Следом за королем Оррином, лордом Ристхартом и многими другими Нар Гарцвог присягнул Насуаде на вер­ность как высшей правительнице, но при этом сказал так:

— Мой народ согласен с твоим правлением, госпожа Ночная Разведчица, но кровь у нас уж больно густая, а па­мять короткая. Никого из ургалов слова не могут связать навечно.

И Насуада холодно спросила:

— Ты хочешь сказать, что твой народ может в любой момент нарушить мирное соглашение? Должна ли я пони­мать это так, что наши народы могут вновь стать врагами?
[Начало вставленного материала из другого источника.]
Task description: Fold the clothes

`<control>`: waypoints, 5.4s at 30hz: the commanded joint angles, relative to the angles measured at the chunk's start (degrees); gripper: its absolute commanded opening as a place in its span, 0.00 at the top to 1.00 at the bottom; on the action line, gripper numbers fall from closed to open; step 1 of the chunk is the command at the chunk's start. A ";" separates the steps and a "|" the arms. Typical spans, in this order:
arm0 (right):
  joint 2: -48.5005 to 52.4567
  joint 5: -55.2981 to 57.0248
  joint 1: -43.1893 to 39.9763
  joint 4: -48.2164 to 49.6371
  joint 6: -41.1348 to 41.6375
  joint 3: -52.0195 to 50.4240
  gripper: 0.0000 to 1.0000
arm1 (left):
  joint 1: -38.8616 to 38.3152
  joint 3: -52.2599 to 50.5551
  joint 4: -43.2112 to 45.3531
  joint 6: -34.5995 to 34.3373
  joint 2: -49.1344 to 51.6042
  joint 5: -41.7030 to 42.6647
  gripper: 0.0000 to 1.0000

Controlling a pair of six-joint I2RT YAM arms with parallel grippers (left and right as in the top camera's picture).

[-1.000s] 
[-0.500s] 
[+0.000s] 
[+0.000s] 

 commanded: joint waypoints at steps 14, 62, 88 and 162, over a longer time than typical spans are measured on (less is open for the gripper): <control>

— Нет, — сказал Нар Гарцвог и покачал своей массив­ной рогатой головой. — Мы не хотим воевать с вами. Мы знаем, что тогда Огненный Меч попросту убил бы нас. Но… подрастает наша молодежь, а молодым всегда хочется сра­жаться, хочется доказать, чего они стоят. Если сражений не будет, тогда они сами могут их начать. Прости, Ночная Разведчица, но мы не можем себя переменить, такими уж мы родились.

Это заявление встревожило Эрагона — да и Насуаду тоже, — и он несколько ночей все думал об ургалах, пыта­ясь решить эту внезапно возникшую проблему.

Неделя шла за неделей, а Насуада все продолжала по­сылать Эрагона с Сапфирой то в Сурду, то в разные места своего королевства, зачастую используя их как своих лич­ных представителей в переговорах с королем Оррином, лордом Ристхартом и другими.

Но куда бы они ни направились, они всюду искали ме­сто, которое могло бы на долгие столетия стать домом для Элдунари и тех драконов, яйца которых были спрятаны на острове Врёнгард. Да и школа для будущих Всадников тоже была нужна. В Спайне были такие места, которые, ка­залось, подошли бы для всего этого, однако все они нахо­дились либо слишком близко от людей или ургалов, либо далеко на севере. Эрагону казалось, что круглый год жить на севере слишком неуютно. К тому же туда уже отправи­лись Муртаг и Торн, и Эрагону вовсе не хотелось причи­нять им дополнительные заботы.

Беорские горы были бы идеальным местом, но вряд ли гномы обрадовались бы соседству с сотнями прожорливых драконов, только что вылупившихся из яиц. По сути дела, все королевство гномов было расположено в Беорских горах, так что в любом случае школа Всадников оказалась бы неподалеку от одного из городов, а молодые драконы вполне могли бы охотиться на стада столь любимых гнома­ми фельдуностов. Подобная перспектива была неприемле­мой. Гномы очень гордились фельдуностами и любовно их выращивали. Эти замечательные козы составляли значи­тельную часть их хозяйства, и Эрагон, зная аппетит Сап­фиры, прекрасно понимал, что рисковать не стоит.